### DIRECTIONS FOR THIS TASK
Without omitting anything, write out the listing below precisely.

### SOURCE MATERIAL
_ _ _ _
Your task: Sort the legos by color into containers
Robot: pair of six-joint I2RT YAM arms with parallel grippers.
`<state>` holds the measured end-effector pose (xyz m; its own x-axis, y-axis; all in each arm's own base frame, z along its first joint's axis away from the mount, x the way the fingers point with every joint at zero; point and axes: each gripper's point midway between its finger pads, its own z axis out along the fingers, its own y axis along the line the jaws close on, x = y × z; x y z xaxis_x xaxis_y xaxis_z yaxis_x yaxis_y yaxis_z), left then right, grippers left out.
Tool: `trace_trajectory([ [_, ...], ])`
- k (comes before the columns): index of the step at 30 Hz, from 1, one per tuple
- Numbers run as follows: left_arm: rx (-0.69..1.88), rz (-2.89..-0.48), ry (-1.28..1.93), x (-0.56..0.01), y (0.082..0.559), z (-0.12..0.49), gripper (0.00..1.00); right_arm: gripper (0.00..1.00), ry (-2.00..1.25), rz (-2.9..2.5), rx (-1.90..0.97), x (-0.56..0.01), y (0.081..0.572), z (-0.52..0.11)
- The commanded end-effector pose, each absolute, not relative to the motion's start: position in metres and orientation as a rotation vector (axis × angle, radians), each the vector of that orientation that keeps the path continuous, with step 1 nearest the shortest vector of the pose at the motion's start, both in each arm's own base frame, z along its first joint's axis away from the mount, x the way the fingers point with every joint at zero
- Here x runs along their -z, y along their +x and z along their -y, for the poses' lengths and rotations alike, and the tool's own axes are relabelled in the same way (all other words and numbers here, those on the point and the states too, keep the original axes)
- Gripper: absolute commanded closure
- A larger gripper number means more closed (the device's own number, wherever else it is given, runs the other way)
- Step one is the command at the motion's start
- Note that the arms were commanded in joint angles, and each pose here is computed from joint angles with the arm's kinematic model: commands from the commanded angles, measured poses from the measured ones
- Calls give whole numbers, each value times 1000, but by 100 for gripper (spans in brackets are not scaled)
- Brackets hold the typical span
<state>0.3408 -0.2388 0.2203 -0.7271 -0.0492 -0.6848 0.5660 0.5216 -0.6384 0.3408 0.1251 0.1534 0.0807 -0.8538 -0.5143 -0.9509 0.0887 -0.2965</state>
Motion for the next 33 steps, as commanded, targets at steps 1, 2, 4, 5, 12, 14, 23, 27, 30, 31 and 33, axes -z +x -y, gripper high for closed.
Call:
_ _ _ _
### SOLUTION
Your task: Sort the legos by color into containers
Robot: pair of six-joint I2RT YAM arms with parallel grippers.
`<state>` holds the measured end-effector pose (xyz m; its own x-axis, y-axis; all in each arm's own base frame, z along its first joint's axis away from the mount, x the way the fingers point with every joint at zero; point and axes: each gripper's point midway between its finger pads, its own z axis out along the fingers, its own y axis along the line the jaws close on, x = y × z; x y z xaxis_x xaxis_y xaxis_z yaxis_x yaxis_y yaxis_z), left then right, grippers left out.
Tool: `trace_trajectory([ [_, ...], ])`
- k (comes before the columns): index of the step at 30 Hz, from 1, one per tuple
- Numbers run as follows: left_arm: rx (-0.69..1.88), rz (-2.89..-0.48), ry (-1.28..1.93), x (-0.56..0.01), y (0.082..0.559), z (-0.12..0.49), gripper (0.00..1.00); right_arm: gripper (0.00..1.00), ry (-2.00..1.25), rz (-2.9..2.5), rx (-1.90..0.97), x (-0.56..0.01), y (0.081..0.572), z (-0.52..0.11)
- The commanded end-effector pose, each absolute, not relative to the motion's start: position in metres and orientation as a rotation vector (axis × angle, radians), each the vector of that orientation that keeps the path continuous, with step 1 nearest the shortest vector of the pose at the motion's start, both in each arm's own base frame, z along its first joint's axis away from the mount, x the way the fingers point with every joint at zero
- Here x runs along their -z, y along their +x and z along their -y, for the poses' lengths and rotations alike, and the tool's own axes are relabelled in the same way (all other words and numbers here, those on the point and the states too, keep the original axes)
- Gripper: absolute commanded closure
- A larger gripper number means more closed (the device's own number, wherever else it is given, runs the other way)
- Step one is the command at the motion's start
- Note that the arms were commanded in joint angles, and each pose here is computed from joint angles with the arm's kinematic model: commands from the commanded angles, measured poses from the measured ones
- Calls give whole numbers, each value times 1000, but by 100 for gripper (spans in brackets are not scaled)
- Brackets hold the typical span
<state>0.3408 -0.2388 0.2203 -0.7271 -0.0492 -0.6848 0.5660 0.5216 -0.6384 0.3408 0.1251 0.1534 0.0807 -0.8538 -0.5143 -0.9509 0.0887 -0.2965</state>
Motion for the next 33 steps, as commanded, targets at steps 1, 2, 4, 5, 12, 14, 23, 27, 30, 31 and 33, axes -z +x -y, gripper high for closed.
Call:

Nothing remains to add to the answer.